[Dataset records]

══════

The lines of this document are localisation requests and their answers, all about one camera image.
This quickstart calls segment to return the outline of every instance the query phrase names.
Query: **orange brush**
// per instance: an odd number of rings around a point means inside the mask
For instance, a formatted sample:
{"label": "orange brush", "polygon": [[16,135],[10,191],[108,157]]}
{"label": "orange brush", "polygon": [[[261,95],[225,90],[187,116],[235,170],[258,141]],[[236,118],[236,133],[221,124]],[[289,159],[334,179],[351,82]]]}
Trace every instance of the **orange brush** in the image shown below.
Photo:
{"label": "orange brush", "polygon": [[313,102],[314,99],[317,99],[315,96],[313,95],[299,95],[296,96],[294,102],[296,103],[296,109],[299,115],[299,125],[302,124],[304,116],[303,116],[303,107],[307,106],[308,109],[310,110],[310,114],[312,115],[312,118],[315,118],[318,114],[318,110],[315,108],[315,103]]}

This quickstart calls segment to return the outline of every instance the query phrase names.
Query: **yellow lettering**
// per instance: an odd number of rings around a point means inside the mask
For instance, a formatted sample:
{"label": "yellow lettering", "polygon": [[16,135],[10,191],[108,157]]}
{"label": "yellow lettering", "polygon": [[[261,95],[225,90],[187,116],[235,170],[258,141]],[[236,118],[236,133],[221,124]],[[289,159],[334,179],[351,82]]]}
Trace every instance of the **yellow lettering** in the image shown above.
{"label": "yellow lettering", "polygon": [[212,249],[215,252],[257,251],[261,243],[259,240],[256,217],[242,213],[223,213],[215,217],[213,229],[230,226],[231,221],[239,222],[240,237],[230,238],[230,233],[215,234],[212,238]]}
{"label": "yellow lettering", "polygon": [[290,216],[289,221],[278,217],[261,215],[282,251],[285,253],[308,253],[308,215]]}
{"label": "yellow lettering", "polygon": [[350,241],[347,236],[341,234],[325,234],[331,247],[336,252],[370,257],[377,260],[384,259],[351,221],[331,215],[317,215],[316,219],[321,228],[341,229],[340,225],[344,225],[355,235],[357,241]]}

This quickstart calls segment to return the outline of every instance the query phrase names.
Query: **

══════

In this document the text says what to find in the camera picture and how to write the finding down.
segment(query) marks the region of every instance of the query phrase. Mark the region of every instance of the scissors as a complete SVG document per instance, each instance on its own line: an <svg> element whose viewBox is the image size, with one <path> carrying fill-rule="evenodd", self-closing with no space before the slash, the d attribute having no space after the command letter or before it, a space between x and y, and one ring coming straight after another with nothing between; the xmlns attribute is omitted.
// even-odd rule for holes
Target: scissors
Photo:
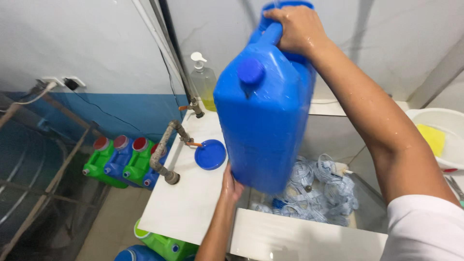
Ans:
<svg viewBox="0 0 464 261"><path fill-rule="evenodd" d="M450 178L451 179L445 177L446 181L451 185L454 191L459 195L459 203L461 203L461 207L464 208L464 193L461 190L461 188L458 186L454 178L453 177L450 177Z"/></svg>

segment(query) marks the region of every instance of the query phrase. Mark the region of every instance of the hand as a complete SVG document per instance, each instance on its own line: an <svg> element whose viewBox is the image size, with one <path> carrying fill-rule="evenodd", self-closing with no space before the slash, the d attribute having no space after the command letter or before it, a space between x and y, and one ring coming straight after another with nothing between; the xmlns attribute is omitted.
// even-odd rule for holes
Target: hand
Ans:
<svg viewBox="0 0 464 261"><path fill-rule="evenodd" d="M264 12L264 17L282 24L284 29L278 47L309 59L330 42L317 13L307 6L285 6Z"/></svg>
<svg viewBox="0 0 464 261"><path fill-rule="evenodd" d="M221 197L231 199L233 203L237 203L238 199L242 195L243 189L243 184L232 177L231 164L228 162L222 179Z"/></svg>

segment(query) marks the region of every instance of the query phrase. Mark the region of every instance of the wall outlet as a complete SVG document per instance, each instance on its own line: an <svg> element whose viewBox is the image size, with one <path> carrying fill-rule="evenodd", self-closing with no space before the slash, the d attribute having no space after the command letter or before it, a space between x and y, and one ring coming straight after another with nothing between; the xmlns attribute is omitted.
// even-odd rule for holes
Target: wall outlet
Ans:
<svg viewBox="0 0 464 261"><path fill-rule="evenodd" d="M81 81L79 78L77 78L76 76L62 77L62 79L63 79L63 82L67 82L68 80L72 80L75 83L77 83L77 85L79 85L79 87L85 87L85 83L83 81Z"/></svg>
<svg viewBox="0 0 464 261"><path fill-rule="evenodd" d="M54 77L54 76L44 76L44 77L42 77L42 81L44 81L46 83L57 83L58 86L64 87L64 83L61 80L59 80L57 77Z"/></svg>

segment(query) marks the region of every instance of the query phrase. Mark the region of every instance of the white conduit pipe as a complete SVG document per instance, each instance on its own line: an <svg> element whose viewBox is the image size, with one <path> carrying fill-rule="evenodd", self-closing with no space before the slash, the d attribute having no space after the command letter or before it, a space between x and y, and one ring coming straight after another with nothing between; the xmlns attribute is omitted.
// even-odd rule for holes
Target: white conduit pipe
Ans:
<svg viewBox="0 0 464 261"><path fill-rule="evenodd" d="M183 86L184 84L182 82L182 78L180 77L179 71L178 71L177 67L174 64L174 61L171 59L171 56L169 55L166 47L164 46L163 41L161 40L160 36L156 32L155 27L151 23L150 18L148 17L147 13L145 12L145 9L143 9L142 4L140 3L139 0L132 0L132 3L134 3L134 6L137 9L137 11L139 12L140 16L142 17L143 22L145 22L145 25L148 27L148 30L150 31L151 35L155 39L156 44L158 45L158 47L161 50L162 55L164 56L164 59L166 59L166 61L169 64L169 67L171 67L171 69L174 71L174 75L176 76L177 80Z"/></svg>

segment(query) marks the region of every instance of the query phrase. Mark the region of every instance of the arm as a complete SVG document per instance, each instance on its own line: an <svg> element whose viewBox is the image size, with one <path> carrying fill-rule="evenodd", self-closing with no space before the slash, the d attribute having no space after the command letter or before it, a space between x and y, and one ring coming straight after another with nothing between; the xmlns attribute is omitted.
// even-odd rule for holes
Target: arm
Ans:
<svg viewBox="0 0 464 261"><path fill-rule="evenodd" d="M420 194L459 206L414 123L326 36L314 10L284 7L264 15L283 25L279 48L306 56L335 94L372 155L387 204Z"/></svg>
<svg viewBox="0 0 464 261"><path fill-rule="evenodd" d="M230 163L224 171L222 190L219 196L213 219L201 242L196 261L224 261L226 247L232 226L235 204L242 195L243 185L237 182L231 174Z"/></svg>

══════

* _EXERCISE INSTRUCTIONS_: Going through the entries, return every line holding the word "wall".

* _RESULT OF THE EXERCISE_:
segment(query) marks the region of every instance of the query phrase. Mark the region of every instance of the wall outlet as a complete SVG document per instance, each instance on its own line: an <svg> element whose viewBox is the image size, with one <path> carrying fill-rule="evenodd", self-closing with no space before the slash, the d attribute having no space after the command letter or before it, a space between x and y, and one ring coming straight after another with nothing between; the xmlns attribute is omitted.
Target: wall outlet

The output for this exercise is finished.